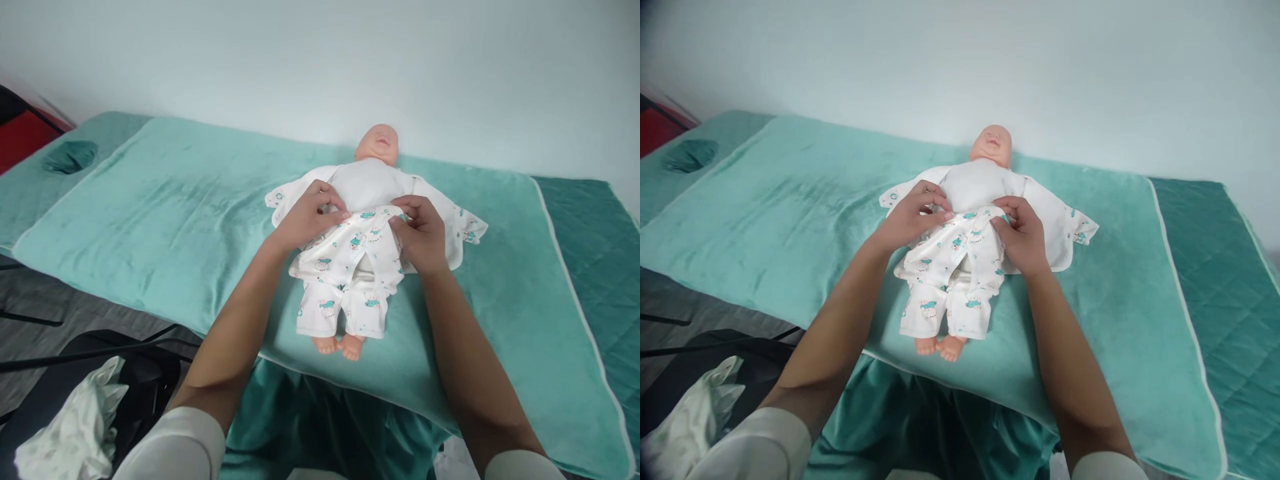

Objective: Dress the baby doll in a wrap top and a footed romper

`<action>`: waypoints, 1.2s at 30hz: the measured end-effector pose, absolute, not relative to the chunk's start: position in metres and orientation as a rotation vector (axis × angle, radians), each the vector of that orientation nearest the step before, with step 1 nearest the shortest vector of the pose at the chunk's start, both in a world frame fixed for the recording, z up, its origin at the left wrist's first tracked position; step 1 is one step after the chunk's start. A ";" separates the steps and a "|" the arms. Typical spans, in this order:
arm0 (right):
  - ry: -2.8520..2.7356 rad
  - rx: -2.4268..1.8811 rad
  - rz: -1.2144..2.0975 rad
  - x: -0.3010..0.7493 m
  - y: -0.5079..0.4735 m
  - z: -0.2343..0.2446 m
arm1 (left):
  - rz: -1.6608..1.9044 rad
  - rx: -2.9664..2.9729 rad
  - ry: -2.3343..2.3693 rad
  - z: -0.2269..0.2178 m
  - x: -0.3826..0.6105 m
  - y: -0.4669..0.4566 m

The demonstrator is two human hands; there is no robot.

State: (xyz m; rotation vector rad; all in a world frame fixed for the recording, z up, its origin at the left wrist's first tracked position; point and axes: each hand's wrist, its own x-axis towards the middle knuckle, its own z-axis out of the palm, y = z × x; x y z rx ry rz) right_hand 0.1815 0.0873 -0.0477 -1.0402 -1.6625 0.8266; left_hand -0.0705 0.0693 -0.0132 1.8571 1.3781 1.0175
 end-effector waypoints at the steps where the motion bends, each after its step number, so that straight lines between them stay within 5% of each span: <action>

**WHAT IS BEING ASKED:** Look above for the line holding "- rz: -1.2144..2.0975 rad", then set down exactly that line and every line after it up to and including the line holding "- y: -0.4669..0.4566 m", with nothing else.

**TASK RESPONSE:**
  - rz: -1.2144..2.0975 rad
  - x: -0.3010..0.7493 m
  - y: -0.5079..0.4735 m
  - z: -0.2343..0.2446 m
arm1 (left):
  - rz: -1.6608..1.9044 rad
  - rx: -2.9664..2.9729 rad
  - ry: -2.3343..2.3693 rad
  - z: -0.2269..0.2178 m
  - x: -0.3826..0.6105 m
  - y: -0.4669..0.4566 m

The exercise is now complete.